Penna colta e spesso acuminata, Ostellino aveva intrapreso la carriera giornalistica molto giovane ed era approdato al «Corriere della Sera» nel 1967 per rimanervi quasi cinquant’anni. Ben presto aveva fatto valere le sue doti e nel 1973 era diventato corrispondente da Mosca, durante l’epoca brezneviana: l’urss appariva allora al culmine della sua potenza, ma covava i germi del successivo sfacelo. Mai tentato da indulgenze verso l’ideologia comunista o il sistema sovietico, Ostellino si era tuttavia accostato a quella realtà con spirito laico, cercando di individuare i meccanismi concreti che muovevano la società collettivista e regolavano la vita dei suoi cittadini, senza lasciarsi guidare dai pregiudizi né tanto meno influenzare dalla propaganda del regime. Ne era scaturito un libro di notevole successo, Vivere in Russia (Rizzoli, 1977).
Dopo l’urss era venuta nel 1979 la Cina del dopo Mao, avviata verso le riforme radicali promosse da Deng Xiaoping, che Ostellino aveva seguito in presa diretta a Pechino con attenzione e curiosità. Anche da quel soggiorno aveva tratto un saggio, Vivere in Cina (Rizzoli, 1981).

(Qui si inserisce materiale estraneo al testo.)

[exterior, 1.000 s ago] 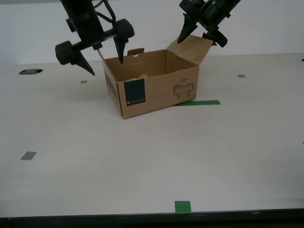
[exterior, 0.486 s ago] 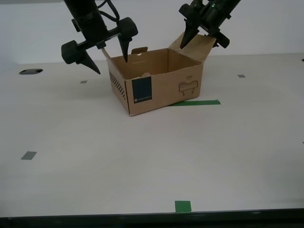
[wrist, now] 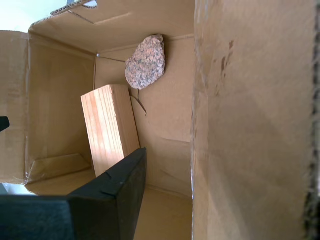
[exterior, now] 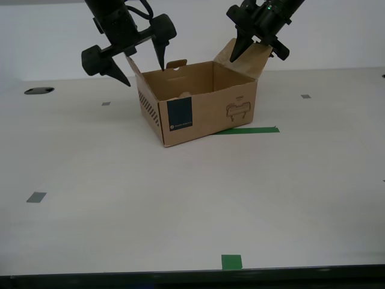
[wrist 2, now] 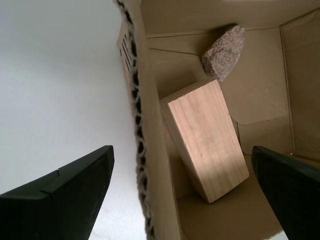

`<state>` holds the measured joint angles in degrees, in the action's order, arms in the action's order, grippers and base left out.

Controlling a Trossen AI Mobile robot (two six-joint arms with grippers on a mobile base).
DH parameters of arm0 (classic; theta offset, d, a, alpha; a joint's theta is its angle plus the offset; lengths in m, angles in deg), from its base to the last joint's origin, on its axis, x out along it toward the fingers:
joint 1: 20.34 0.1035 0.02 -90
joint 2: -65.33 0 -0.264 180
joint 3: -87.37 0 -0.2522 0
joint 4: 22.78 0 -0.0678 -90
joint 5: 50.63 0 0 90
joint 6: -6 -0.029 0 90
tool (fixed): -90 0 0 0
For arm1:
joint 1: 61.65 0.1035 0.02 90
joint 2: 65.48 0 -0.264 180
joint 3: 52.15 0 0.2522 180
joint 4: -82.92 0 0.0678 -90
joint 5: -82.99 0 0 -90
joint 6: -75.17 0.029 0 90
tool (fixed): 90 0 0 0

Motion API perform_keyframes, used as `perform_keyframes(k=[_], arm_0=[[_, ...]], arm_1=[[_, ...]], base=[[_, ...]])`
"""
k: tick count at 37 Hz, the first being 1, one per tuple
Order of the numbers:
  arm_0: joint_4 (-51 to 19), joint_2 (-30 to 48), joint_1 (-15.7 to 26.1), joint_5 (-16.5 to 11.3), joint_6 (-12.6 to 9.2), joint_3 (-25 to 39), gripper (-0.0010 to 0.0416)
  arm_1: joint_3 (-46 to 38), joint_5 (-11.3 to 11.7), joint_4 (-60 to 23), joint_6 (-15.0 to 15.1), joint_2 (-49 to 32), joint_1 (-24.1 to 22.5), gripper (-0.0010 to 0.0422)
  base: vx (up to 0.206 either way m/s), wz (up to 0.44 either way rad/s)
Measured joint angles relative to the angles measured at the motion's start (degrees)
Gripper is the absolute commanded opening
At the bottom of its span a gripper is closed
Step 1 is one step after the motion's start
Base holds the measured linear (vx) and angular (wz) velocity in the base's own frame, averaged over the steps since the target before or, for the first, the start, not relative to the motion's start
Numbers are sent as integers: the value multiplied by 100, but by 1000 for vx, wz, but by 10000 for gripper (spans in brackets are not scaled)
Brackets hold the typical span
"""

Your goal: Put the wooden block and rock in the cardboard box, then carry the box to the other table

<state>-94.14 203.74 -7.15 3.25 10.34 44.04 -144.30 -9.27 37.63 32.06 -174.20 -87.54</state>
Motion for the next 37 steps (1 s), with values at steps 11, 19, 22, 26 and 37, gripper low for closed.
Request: perform_keyframes(k=[11, 19, 22, 26, 37], arm_0=[[17, 0, 0, 0, -2, 0, 142], [17, 0, -4, 0, 0, 0, 154], [20, 0, 0, 0, 0, 0, 160], [26, 0, -2, 0, 0, 0, 164], [105, 0, -2, 0, 0, 0, 114]], arm_1=[[0, 0, 31, 0, 0, 2, 375], [-2, 0, 37, 2, 0, 2, 375], [0, 0, 37, 0, 0, 2, 375], [-4, 0, 63, 0, 0, 2, 375], [-2, 0, 212, 20, 0, 0, 333]], base=[[0, 0], [0, 0], [0, 0], [0, 0], [0, 0]])
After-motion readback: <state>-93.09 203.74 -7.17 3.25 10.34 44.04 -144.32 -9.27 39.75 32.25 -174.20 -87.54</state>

Quindi era tornato a occuparsi del mondo sovietico, nel quale si avvertivano con sempre maggiore chiarezza i segni della stagnazione pregorbacioviana, con il volume In che cosa credono i russi? (Longanesi, 1982).
Terminata l’esperienza di corrispondente dall’estero, nel 1984 Ostellino era giunto alla guida del quotidiano di via Solferino e vi era rimasto per quattro anni, in una fase di significativa ripresa del nostro Paese, dopo le difficoltà economiche e il sangue versato nel decennio precedente, ma nella quale già si intravedevano i sintomi della crisi che in seguito avrebbe determinato la disgregazione degli equilibri politici tradizionali. Crisi della quale il direttore del «Corriere», pur apprezzando il dinamismo del governo guidato allora da Bettino Craxi, aveva colto le avvisaglie, convinto com’era che senza una rivoluzione liberale, fondata sulla competizione aperta in ogni settore, l’italia corresse rischi molto seri. Spesso sotto la sua direzione il «Corriere» era stato al centro di aspre discussioni, come quella provocata nel gennaio 1987 dallo scrittore siciliano Leonardo Sciascia con il famoso intervento sui «professionisti dell’antimafia».
Quando poi la partitocrazia si era inabissata con l’inchiesta Mani pulite, Ostellino, non più direttore ma sempre commentatore autorevole del «Corriere», aveva osservato con preoccupazione il fallimento di ogni tentativo riformatore. Nei suoi editoriali e attraverso la rubrica settimanale «Il dubbio» registrava regolarmente, a volte con amaro sarcasmo, l’incoerenza di forze e di leader che evocavano i valori liberali, ma si dimostravano, a destra come a sinistra, del tutto incapaci di praticarli.
Lo angustiava soprattutto la permanenza di una logica dirigista e corporativa, assistenzialista e autoritaria, che considerava piombo nelle ali dell’italia. Prendeva di mira con assiduità anche gli eccessi del giustizialismo, le frequenti intromissioni in campo politico di alcuni esponenti della magistratura: gli appariva un grave pericolo compromettere le garanzie processuali in nome di un’esigenza di moralizzazione. A tal proposito, da appassionato juventino, ovviamente non aveva gradito per nulla Calciopoli. Oltre che per i bianconeri, faceva il tifo per il cittadino spremuto e angariato, tanto che non esitò a intitolare Lo Stato canaglia un libro di denuncia edito da Rizzoli nel 2009.
Anche dopo aver lasciato il «Corriere della Sera» per scrivere sul «Giornale», nel 2015, Ostellino continuava a sognare un’italia liberale che assomigliasse di più alle democrazie anglosassoni, davvero rispettosa dei diritti individuali. Purtroppo non ha potuto vederla.